§ **Task to complete**
Nothing in the entries may be altered; copy them all exactly.
START Exercise inputs
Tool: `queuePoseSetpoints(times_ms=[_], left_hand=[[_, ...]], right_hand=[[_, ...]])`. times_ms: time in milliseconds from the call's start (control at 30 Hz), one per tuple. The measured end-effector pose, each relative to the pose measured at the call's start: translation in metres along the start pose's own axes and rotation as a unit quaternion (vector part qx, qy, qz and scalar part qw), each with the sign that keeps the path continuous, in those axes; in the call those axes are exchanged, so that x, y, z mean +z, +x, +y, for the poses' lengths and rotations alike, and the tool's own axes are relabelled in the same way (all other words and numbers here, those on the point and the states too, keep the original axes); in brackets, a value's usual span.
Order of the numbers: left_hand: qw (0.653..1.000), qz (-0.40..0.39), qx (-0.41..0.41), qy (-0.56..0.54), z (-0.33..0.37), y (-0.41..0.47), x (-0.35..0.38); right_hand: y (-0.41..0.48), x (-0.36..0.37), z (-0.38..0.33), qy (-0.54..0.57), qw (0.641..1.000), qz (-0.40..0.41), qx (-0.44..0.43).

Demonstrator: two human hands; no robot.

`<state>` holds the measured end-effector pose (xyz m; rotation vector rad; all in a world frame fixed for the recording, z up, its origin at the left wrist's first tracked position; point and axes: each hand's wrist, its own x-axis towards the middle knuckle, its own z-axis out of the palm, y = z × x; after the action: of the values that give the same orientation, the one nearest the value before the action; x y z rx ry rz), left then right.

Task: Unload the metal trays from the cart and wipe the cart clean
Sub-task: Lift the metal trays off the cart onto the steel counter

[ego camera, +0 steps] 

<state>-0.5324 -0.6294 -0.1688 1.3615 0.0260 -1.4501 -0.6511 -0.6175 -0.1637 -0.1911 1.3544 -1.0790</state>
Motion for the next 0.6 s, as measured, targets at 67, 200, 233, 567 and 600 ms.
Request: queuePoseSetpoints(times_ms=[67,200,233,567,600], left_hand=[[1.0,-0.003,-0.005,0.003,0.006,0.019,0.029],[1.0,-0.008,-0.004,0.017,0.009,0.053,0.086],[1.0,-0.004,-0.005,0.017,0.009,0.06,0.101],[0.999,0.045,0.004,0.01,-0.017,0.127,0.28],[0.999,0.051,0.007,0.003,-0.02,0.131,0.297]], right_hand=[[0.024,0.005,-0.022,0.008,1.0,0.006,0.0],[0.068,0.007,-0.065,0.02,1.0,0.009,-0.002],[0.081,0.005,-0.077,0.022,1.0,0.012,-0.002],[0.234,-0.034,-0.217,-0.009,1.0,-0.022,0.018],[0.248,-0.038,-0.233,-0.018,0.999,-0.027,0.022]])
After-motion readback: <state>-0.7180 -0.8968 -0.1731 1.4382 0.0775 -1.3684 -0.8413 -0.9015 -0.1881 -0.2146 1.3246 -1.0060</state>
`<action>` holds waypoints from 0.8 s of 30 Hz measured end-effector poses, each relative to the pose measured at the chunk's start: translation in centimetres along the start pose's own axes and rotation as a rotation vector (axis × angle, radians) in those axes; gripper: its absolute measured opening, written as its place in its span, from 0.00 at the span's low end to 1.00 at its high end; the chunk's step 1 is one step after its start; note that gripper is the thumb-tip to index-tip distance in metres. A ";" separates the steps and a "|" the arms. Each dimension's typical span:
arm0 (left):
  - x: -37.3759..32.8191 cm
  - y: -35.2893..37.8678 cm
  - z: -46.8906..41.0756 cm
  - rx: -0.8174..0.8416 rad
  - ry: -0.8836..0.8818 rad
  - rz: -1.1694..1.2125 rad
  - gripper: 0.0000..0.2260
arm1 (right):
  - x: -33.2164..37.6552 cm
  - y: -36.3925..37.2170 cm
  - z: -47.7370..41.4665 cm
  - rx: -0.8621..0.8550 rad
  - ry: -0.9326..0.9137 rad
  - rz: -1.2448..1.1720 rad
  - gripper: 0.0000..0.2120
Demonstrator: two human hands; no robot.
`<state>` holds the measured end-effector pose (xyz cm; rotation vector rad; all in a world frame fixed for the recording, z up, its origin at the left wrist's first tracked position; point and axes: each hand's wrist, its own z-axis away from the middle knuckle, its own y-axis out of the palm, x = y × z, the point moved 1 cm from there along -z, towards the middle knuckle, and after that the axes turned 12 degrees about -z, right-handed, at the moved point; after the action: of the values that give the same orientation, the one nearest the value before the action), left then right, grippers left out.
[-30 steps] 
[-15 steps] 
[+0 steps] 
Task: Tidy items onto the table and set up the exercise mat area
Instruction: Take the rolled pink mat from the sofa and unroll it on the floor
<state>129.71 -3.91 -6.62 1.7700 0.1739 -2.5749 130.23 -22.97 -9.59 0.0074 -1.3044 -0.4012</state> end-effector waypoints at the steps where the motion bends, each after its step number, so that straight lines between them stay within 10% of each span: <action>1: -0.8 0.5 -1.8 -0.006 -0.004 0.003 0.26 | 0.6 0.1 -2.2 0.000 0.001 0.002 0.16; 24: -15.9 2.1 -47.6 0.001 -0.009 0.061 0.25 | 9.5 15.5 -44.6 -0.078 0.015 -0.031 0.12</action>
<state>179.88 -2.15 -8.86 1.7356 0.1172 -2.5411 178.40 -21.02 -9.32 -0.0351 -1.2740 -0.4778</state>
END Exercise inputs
§ **Exercise solution**
Tool: `queuePoseSetpoints(times_ms=[_], left_hand=[[_, ...]], right_hand=[[_, ...]])`. times_ms: time in milliseconds from the call's start (control at 30 Hz), one per tuple. The measured end-effector pose, each relative to the pose measured at the call's start: translation in metres along the start pose's own axes and rotation as a unit quaternion (vector part qx, qy, qz and scalar part qw), each with the sign that keeps the path continuous, in those axes; in the call those axes are exchanged, so that x, y, z mean +z, +x, +y, for the poses' lengths and rotations alike, and the tool's own axes are relabelled in the same way (all other words and numbers here, those on the point and the states too, keep the original axes); in brackets, a value's usual span.
Order of the numbers: left_hand: qw (0.653..1.000), qz (-0.40..0.39), qx (-0.41..0.41), qy (-0.56..0.54), z (-0.33..0.37), y (-0.41..0.47), x (-0.35..0.38); right_hand: y (-0.41..0.48), x (-0.36..0.37), z (-0.38..0.33), qy (-0.54..0.57), qw (0.641..1.000), qz (-0.40..0.41), qx (-0.44..0.43).

Demonstrator: two human hands; no robot.

`<state>` holds the measured end-effector pose (xyz m; rotation vector rad; all in a world frame fixed for the recording, z up, its origin at the left wrist's first tracked position; point and axes: each hand's wrist, its own x-axis towards the middle knuckle, its own z-axis out of the palm, y = z × x; after the action: of the values that give the same orientation, the one nearest the value before the action; x y z rx ry rz), left then right.

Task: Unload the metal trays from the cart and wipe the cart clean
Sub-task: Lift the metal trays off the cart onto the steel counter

[ego camera, +0 steps] 

<state>-0.5324 -0.6294 -0.1688 1.3615 0.0260 -1.4501 -0.6511 -0.6175 -0.1637 -0.1911 1.3544 -1.0790</state>
Motion for the next 0.6 s, as measured, targets at 67, 200, 233, 567 and 600 ms.
Request: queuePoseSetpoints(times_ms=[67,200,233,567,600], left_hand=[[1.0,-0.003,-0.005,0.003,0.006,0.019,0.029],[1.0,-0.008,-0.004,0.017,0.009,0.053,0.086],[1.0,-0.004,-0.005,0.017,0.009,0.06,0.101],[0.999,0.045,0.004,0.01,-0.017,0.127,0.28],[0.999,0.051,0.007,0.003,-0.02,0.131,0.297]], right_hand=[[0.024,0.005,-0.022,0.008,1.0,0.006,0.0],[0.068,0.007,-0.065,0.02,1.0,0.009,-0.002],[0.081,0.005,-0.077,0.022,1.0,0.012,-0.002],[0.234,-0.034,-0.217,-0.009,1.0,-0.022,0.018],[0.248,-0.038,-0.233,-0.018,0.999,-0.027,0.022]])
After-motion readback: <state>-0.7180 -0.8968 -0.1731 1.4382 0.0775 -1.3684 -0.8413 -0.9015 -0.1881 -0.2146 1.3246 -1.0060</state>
`<action>` holds waypoints from 0.8 s of 30 Hz measured end-effector poses, each relative to the pose measured at the chunk's start: translation in centimetres along the start pose's own axes and rotation as a rotation vector (axis × angle, radians) in those axes; gripper: its absolute measured opening, written as its place in its span, from 0.00 at the span's low end to 1.00 at its high end; the chunk's step 1 is one step after its start; note that gripper is the thumb-tip to index-tip distance in metres. A ";" separates the steps and a "|" the arms. Each dimension's typical span:
arm0 (left):
  - x: -37.3759..32.8191 cm
  - y: -35.2893..37.8678 cm
  - z: -46.8906..41.0756 cm
  - rx: -0.8174..0.8416 rad
  - ry: -0.8836..0.8818 rad
  - rz: -1.1694..1.2125 rad
  - gripper: 0.0000..0.2260
arm1 (right):
  - x: -33.2164..37.6552 cm
  - y: -36.3925..37.2170 cm
  - z: -47.7370..41.4665 cm
  - rx: -0.8621..0.8550 rad
  - ry: -0.9326..0.9137 rad
  - rz: -1.2448..1.1720 rad
  - gripper: 0.0000..0.2120
Demonstrator: two human hands; no robot.
`<state>` holds the measured end-effector pose (xyz cm; rotation vector rad; all in a world frame fixed for the recording, z up, its origin at the left wrist's first tracked position; point and axes: each hand's wrist, its own z-axis away from the middle knuckle, its own y-axis out of the palm, x = y × z, the point moved 1 cm from there along -z, towards the middle knuckle, and after that the axes turned 12 degrees about -z, right-handed, at the moved point; after the action: of the values that give the same orientation, the one nearest the value before the action), left then right, grippers left out.
[-30 steps] 
[-15 steps] 
[+0 steps] 
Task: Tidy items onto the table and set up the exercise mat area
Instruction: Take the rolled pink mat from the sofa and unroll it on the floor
<state>129.71 -3.91 -6.62 1.7700 0.1739 -2.5749 130.23 -22.97 -9.59 0.0074 -1.3044 -0.4012</state> end-effector waypoints at the steps where the motion bends, each after its step number, so that straight lines between them stay within 10% of each span: <action>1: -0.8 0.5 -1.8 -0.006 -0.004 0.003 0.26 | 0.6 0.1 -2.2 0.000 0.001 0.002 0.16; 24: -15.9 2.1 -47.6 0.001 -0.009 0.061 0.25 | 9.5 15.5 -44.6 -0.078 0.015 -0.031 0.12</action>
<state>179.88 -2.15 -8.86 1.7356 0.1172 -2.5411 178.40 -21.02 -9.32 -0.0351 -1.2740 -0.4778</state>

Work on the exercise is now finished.